North sports ministry’s one of the websites announced that the decision was made through a meeting by the National Olympic Committee on March 25. The members of the committee prioritized preventing athletes from the “world public health crisis caused by COVID-19.”
On Tuesday, The Unification Ministry of South Korea displayed their concern over the North’s decision. It said that it hoped that Tokyo Olympics would give an opportunity to strengthen inter-Korean relations that weakened during nuclear negotiations between Washington and Pyongyang.
Tamayo Marukawa- The Japanese Olympic Minister informed reporters that she was still confirming details and could not instantly comment on the matter. Japan’s Olympic Committee informed that North Korea has not yet reported that it would not take part in the Tokyo Games.
North Korea has claimed itself to be coronavirus-free, outsiders question whether the country has become free from the pandemic entirely, given its weak health infrastructure and a permeable border it shares with China, its economic lifeline.
Expressing its anti-virus efforts as a “matter of national existence,” North Korea has critically restricted cross-border traffic, banned tourists, jetted out diplomats, and mobilized health workers to quarantine tens of thousands of people who had displayed symptoms.
Prime Minister of Japan, Yoshihide Suga earlier stated that he expected to welcome President Joe Biden to the Olympics and was willing to meet with Kim Jong Un or his powerful sister, Kim Yo Jong if both attended the Games. Suga, however, did not say if he will invite either of them.
According to Experts, pandemic border restrictions have further shocked North Korea’s economy.
The economic crisis has left Kim Jong Un with nothing to show for his ambitious diplomacy with former President Donald Trump. which deflected over differences in exchanging the release of sanctions and the North’s nuclear disarmament moves.

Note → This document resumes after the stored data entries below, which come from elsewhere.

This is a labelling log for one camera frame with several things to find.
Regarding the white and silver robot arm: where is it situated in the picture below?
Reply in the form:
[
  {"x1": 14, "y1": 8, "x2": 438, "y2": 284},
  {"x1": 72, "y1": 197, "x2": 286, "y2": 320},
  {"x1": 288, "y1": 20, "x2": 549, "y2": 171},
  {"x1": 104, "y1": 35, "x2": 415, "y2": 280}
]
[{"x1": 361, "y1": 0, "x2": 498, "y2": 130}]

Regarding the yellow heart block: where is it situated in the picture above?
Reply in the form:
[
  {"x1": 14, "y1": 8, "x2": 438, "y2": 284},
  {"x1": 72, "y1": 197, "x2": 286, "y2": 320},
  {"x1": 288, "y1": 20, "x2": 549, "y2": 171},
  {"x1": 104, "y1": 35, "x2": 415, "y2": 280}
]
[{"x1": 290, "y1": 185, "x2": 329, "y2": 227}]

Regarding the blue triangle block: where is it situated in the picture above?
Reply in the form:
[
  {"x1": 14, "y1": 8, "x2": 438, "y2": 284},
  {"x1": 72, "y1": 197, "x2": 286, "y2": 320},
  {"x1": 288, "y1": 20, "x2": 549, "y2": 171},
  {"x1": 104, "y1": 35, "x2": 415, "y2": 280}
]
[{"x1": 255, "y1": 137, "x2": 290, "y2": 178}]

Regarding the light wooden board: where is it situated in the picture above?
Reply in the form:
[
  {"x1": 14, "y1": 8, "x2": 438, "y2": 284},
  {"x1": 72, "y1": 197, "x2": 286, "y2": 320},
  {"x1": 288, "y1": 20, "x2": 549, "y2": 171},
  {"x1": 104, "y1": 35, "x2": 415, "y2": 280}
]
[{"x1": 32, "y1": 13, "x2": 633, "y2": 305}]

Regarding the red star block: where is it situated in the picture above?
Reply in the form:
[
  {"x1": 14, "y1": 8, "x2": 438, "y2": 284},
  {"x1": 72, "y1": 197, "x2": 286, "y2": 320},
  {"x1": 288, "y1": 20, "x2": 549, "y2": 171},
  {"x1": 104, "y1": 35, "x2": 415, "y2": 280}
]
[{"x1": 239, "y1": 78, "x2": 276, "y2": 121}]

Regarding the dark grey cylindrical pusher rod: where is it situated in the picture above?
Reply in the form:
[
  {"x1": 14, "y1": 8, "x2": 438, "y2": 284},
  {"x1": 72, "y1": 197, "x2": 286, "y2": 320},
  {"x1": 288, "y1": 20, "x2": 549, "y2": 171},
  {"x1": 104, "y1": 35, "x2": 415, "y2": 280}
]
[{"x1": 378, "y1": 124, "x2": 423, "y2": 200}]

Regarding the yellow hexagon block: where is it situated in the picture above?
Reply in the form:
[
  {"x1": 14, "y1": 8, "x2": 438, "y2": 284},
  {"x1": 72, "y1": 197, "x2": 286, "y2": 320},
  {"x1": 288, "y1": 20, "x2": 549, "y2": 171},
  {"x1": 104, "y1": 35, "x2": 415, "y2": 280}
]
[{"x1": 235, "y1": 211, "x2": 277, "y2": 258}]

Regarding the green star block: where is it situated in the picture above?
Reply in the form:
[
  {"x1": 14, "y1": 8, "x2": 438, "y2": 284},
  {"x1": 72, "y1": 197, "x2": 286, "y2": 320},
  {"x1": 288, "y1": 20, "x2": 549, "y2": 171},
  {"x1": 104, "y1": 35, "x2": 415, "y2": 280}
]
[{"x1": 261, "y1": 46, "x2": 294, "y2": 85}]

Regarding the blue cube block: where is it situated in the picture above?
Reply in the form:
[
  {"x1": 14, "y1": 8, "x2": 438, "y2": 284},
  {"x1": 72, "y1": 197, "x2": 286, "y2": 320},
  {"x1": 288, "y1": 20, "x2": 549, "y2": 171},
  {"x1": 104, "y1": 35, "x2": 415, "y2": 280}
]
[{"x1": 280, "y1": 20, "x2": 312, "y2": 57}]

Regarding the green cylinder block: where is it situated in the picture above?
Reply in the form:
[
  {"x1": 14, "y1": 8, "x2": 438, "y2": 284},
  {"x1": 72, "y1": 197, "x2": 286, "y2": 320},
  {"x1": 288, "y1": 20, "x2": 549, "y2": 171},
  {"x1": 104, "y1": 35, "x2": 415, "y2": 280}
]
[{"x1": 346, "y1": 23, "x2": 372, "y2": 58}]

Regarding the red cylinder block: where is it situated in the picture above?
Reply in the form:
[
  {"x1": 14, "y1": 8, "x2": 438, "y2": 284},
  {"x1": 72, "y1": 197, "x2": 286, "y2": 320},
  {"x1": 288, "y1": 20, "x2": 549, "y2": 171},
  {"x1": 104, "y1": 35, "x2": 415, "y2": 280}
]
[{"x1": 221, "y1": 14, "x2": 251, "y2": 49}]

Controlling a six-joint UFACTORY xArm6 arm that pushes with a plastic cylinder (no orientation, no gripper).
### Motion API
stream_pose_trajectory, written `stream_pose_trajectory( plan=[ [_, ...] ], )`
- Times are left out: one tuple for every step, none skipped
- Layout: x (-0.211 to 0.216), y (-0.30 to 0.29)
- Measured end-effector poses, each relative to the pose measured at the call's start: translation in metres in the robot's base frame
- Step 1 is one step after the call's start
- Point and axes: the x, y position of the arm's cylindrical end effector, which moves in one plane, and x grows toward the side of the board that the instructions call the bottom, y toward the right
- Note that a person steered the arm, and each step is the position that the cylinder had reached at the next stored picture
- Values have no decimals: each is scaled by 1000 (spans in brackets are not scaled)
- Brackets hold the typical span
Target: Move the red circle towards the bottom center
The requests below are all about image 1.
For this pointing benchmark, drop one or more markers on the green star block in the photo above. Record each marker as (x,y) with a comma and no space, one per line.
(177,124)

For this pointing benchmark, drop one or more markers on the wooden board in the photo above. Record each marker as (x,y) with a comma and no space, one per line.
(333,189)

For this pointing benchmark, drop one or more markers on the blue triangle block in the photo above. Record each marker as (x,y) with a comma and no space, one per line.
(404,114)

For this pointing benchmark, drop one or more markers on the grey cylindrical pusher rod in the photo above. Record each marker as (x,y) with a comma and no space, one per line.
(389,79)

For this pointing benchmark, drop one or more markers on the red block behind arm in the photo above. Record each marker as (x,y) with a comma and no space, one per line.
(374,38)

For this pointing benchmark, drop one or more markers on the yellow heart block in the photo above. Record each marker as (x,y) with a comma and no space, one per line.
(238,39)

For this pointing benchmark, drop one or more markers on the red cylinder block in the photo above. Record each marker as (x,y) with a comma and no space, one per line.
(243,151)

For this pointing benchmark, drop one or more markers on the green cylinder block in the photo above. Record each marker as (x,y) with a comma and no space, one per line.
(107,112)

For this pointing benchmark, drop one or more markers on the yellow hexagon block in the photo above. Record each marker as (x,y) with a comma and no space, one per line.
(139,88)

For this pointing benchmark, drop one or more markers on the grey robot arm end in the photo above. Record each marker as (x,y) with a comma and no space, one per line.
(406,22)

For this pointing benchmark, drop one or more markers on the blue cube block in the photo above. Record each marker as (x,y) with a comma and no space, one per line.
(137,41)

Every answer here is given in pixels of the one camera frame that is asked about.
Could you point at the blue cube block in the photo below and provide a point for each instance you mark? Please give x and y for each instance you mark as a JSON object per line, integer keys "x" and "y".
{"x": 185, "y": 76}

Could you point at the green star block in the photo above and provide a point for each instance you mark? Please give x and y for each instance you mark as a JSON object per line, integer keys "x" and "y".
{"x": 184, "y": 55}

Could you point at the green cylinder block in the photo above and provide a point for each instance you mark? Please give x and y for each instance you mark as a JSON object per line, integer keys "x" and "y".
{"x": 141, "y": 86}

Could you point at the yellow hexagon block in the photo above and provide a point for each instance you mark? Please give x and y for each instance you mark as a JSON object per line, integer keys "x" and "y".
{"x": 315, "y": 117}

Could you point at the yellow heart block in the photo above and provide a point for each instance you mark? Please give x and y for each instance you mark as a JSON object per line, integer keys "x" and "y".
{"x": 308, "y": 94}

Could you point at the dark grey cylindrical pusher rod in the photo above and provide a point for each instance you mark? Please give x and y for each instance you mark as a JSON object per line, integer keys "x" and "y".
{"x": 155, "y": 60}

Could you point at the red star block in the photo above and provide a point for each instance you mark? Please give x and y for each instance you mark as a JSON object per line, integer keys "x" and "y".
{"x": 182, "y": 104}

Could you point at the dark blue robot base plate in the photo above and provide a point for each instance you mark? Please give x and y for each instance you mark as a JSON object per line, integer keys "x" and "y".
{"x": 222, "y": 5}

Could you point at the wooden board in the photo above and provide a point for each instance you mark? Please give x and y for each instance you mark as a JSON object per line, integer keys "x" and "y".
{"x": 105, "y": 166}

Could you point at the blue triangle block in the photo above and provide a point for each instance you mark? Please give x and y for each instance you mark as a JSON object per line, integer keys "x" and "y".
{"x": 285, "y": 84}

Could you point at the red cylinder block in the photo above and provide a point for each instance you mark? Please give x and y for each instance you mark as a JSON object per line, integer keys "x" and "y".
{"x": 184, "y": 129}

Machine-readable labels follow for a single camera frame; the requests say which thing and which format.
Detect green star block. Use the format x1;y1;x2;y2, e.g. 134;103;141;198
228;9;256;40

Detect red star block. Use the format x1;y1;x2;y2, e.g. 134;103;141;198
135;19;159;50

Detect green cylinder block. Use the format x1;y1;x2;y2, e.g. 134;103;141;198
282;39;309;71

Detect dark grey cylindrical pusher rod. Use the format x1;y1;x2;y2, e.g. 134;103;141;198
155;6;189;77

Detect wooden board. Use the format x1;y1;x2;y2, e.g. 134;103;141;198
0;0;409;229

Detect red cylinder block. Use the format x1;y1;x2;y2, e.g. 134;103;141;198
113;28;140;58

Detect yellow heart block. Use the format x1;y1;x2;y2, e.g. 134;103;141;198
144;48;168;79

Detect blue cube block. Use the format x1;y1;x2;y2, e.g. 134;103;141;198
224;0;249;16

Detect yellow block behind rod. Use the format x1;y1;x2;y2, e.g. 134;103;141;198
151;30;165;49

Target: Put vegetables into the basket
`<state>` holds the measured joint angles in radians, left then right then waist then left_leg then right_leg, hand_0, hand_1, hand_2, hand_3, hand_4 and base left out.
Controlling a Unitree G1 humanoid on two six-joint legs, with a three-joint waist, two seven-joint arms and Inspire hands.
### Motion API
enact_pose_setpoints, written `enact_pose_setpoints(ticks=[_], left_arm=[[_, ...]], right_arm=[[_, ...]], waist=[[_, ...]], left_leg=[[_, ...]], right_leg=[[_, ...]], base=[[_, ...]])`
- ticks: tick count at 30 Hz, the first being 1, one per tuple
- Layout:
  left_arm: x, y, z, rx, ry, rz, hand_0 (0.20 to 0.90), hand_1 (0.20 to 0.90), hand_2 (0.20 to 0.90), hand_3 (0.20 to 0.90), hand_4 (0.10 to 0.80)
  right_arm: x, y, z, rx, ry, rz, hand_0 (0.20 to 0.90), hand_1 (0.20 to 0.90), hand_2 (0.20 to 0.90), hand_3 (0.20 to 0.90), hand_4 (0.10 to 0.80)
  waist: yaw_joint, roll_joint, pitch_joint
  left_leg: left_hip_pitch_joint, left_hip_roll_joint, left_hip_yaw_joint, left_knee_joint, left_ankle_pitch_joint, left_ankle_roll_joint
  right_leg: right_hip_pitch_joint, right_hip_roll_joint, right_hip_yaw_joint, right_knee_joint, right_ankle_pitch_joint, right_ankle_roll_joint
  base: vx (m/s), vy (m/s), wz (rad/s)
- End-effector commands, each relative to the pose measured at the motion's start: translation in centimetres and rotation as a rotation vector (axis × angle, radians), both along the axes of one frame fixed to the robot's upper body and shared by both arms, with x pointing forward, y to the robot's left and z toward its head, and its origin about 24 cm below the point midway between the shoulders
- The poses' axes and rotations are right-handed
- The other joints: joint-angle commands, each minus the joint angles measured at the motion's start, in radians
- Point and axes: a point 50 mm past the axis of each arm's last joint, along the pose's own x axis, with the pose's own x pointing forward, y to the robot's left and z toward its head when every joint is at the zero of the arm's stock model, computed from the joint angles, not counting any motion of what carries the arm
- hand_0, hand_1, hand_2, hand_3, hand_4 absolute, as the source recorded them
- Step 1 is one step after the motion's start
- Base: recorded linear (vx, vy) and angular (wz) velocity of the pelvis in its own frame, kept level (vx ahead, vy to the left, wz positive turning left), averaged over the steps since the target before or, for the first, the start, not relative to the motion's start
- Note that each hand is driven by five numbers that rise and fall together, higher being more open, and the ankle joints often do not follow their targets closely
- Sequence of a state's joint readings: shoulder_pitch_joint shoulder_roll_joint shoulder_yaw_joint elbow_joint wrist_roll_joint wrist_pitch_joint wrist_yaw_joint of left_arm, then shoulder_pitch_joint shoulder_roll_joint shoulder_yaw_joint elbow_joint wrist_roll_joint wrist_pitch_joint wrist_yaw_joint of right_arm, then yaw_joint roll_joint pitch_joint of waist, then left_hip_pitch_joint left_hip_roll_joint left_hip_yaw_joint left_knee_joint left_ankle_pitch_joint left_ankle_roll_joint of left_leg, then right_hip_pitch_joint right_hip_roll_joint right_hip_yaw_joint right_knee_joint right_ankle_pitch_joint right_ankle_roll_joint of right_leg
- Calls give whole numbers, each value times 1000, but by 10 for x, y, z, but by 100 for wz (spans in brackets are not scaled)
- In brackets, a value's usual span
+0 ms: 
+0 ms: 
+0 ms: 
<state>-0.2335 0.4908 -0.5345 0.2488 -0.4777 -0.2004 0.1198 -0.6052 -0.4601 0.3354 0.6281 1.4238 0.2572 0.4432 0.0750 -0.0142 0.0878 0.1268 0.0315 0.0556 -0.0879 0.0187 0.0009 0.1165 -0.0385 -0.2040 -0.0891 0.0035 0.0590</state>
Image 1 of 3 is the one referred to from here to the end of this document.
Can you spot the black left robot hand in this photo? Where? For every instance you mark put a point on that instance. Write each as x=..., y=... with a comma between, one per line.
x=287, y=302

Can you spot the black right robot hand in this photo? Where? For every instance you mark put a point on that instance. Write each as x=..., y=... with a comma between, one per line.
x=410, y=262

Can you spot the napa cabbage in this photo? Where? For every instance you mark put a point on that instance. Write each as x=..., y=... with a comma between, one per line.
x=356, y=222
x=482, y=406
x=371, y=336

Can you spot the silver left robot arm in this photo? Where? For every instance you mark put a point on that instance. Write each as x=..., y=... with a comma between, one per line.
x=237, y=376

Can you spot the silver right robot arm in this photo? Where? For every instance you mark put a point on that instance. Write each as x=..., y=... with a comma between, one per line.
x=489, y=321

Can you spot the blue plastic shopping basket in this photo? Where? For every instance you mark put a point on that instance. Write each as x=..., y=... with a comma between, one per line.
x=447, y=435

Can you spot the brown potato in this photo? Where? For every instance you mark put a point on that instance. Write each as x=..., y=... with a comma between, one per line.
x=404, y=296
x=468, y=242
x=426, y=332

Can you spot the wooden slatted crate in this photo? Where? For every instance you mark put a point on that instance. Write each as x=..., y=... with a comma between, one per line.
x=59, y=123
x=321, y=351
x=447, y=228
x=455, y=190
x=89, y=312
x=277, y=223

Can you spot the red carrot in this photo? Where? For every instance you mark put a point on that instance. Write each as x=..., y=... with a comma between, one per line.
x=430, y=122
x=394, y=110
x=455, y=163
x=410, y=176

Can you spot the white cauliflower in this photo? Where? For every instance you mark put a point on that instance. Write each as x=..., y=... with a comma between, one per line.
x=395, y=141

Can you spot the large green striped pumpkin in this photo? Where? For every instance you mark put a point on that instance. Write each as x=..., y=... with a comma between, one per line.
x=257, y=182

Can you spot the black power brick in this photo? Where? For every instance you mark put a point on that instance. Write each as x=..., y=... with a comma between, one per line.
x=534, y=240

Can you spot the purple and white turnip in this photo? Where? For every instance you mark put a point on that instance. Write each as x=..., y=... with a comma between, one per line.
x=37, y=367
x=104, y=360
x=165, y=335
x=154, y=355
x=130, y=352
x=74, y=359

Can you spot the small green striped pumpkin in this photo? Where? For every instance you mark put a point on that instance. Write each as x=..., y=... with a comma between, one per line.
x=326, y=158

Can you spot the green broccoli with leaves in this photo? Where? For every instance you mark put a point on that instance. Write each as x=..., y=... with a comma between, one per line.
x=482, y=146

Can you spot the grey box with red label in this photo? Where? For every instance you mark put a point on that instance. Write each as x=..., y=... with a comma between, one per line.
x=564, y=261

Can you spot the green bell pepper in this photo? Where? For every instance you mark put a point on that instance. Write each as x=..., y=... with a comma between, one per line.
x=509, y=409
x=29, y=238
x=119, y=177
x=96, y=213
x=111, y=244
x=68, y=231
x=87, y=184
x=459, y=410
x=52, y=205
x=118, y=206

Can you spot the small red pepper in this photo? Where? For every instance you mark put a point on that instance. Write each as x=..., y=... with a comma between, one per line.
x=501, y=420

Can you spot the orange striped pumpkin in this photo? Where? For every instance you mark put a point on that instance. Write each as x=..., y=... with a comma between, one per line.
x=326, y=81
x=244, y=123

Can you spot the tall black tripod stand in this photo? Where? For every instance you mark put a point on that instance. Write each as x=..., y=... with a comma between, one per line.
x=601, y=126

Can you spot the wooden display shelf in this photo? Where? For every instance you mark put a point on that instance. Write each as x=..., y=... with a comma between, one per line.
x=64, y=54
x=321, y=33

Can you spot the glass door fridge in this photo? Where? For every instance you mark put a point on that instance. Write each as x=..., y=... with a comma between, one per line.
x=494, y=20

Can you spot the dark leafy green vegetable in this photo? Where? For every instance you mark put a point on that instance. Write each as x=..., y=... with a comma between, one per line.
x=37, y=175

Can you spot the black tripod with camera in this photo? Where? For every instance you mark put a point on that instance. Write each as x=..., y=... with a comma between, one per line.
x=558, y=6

Kim in current political speeches has pledged to sustain his nuclear deterrent in face of U.S.-led pressure. His government has so far declined the Biden administration’s overture for talks, demanding that Washington abandon its “hostile” policies initially.
The North ended a yearlong halt in ballistic testing activity the previous month by firing two short-range missiles off its eastern coast. Maintaining a tradition of testing new U.S. administrations with weapons demonstrations directed at measuring Washington’s reply and wresting concessions.